EXERCISE AIM
The answer must be every line of the records below that holds the word "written".

(Records excerpted from a collection)
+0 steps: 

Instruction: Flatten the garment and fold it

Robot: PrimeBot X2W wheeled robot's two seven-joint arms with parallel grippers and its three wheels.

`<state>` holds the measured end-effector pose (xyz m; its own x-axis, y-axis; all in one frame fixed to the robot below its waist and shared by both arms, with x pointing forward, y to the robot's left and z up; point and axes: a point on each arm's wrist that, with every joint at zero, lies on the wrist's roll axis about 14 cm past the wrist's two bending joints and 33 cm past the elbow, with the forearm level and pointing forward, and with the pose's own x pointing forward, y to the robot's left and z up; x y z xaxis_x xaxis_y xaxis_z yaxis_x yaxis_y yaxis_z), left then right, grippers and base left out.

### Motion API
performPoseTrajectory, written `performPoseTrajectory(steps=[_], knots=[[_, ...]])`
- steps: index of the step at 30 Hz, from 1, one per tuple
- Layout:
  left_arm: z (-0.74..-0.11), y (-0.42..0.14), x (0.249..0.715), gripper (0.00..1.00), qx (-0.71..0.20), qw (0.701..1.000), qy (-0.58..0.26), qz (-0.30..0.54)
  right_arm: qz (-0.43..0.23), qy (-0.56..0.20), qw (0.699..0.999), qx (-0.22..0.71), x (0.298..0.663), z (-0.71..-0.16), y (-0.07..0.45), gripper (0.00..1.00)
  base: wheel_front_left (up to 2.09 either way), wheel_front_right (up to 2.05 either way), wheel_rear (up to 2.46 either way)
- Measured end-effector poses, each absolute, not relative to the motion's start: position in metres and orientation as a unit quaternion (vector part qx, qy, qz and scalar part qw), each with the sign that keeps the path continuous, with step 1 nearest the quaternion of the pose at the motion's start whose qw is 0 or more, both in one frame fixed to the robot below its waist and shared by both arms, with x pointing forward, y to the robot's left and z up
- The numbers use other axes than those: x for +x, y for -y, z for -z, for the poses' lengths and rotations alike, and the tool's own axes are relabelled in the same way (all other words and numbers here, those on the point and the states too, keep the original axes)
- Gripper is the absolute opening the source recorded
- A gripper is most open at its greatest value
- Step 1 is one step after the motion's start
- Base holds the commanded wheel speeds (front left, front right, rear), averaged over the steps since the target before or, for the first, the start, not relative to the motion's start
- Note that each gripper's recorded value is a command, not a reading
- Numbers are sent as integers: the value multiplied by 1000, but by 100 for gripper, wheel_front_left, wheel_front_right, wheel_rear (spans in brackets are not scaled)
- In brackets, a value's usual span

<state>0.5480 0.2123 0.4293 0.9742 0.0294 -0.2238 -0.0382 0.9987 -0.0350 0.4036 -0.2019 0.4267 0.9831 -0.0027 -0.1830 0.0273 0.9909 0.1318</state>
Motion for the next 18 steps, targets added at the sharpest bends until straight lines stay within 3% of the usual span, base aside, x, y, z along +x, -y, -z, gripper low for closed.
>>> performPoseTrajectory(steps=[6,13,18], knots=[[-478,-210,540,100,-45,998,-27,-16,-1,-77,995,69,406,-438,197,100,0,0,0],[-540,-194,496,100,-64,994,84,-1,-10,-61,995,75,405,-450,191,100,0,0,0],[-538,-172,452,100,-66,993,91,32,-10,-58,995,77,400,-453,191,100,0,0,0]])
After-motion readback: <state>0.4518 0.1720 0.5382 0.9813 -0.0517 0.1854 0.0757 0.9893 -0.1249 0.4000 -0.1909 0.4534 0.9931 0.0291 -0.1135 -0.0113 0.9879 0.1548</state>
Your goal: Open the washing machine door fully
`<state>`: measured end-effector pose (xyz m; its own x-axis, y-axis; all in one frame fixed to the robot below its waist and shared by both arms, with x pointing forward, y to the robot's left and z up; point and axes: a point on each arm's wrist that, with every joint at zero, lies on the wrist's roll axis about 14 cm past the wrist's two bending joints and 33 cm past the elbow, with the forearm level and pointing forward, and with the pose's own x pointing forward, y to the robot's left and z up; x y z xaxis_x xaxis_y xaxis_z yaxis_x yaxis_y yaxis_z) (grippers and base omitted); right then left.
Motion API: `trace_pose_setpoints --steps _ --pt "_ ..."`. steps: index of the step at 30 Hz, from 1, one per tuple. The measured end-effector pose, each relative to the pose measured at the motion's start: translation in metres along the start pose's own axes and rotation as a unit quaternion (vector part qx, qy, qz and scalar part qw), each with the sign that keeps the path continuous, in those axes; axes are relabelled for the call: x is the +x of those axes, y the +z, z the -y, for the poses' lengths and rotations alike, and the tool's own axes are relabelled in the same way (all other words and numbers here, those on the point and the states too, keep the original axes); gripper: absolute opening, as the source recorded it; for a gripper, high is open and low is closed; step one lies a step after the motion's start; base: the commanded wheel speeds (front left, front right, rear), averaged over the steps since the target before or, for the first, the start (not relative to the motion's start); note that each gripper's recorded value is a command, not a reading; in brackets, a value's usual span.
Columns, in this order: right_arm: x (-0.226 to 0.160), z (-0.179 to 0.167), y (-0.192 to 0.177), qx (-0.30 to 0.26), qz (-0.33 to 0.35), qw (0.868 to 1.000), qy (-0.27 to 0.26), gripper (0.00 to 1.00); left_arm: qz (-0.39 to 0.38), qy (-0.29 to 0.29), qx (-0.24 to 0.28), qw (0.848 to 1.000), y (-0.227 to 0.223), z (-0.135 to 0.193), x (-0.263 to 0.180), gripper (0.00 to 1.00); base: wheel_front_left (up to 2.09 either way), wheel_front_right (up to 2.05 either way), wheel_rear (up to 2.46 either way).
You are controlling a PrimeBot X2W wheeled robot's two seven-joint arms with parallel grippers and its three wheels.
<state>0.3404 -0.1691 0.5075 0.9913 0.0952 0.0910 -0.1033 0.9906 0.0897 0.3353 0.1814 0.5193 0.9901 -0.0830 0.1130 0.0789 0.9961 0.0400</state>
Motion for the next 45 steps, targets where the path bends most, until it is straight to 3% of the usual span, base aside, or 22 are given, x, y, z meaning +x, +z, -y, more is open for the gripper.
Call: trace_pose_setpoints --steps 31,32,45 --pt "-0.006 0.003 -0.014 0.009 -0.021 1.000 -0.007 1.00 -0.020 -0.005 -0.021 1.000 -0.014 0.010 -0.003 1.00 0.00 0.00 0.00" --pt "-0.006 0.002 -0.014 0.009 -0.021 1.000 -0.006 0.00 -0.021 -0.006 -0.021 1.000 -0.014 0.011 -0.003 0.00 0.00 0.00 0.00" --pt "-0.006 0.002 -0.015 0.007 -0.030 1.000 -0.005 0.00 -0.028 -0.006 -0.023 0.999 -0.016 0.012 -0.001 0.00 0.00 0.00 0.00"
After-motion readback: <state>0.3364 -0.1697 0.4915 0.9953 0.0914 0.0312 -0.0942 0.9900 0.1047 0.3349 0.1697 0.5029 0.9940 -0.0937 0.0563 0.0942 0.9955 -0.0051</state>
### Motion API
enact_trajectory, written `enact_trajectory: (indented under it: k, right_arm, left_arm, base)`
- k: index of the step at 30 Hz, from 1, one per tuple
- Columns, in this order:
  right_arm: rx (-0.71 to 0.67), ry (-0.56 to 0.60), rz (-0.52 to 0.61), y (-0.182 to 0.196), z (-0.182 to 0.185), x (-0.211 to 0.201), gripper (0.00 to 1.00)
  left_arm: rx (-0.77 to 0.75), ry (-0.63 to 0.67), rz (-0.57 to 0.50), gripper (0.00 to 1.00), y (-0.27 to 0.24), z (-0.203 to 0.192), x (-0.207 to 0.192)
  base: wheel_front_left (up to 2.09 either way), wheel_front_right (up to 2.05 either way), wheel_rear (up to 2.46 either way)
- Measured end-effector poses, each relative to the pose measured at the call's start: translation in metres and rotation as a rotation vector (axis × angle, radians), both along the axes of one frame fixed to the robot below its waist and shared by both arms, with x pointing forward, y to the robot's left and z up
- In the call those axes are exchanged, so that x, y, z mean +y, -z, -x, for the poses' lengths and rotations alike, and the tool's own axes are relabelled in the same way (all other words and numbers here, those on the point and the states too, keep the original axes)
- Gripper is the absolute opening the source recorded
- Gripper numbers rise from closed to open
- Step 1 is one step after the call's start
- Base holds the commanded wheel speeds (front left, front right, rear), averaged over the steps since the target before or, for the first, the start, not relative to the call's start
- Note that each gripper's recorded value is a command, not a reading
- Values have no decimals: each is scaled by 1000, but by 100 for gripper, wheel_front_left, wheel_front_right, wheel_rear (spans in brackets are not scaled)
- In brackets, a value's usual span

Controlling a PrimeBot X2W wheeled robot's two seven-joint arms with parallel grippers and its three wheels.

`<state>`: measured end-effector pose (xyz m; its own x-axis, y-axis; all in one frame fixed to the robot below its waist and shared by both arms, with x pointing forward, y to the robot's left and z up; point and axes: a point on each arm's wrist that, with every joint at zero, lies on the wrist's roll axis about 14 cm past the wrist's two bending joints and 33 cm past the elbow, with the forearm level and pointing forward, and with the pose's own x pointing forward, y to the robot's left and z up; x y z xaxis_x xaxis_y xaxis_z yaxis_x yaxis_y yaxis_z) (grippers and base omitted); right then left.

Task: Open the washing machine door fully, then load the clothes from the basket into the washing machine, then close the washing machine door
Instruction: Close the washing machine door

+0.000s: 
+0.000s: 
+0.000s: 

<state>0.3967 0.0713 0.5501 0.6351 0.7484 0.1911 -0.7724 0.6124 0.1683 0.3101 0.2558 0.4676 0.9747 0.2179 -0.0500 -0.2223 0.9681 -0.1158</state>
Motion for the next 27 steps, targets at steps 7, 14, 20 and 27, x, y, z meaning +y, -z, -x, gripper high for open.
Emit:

RESPONSE
performPoseTrajectory, written `performPoseTrajectory(steps=[_], knots=[[_, ...]])`
enact_trajectory, written `enact_trajectory: (indented under it: k, right_arm, left_arm, base)`

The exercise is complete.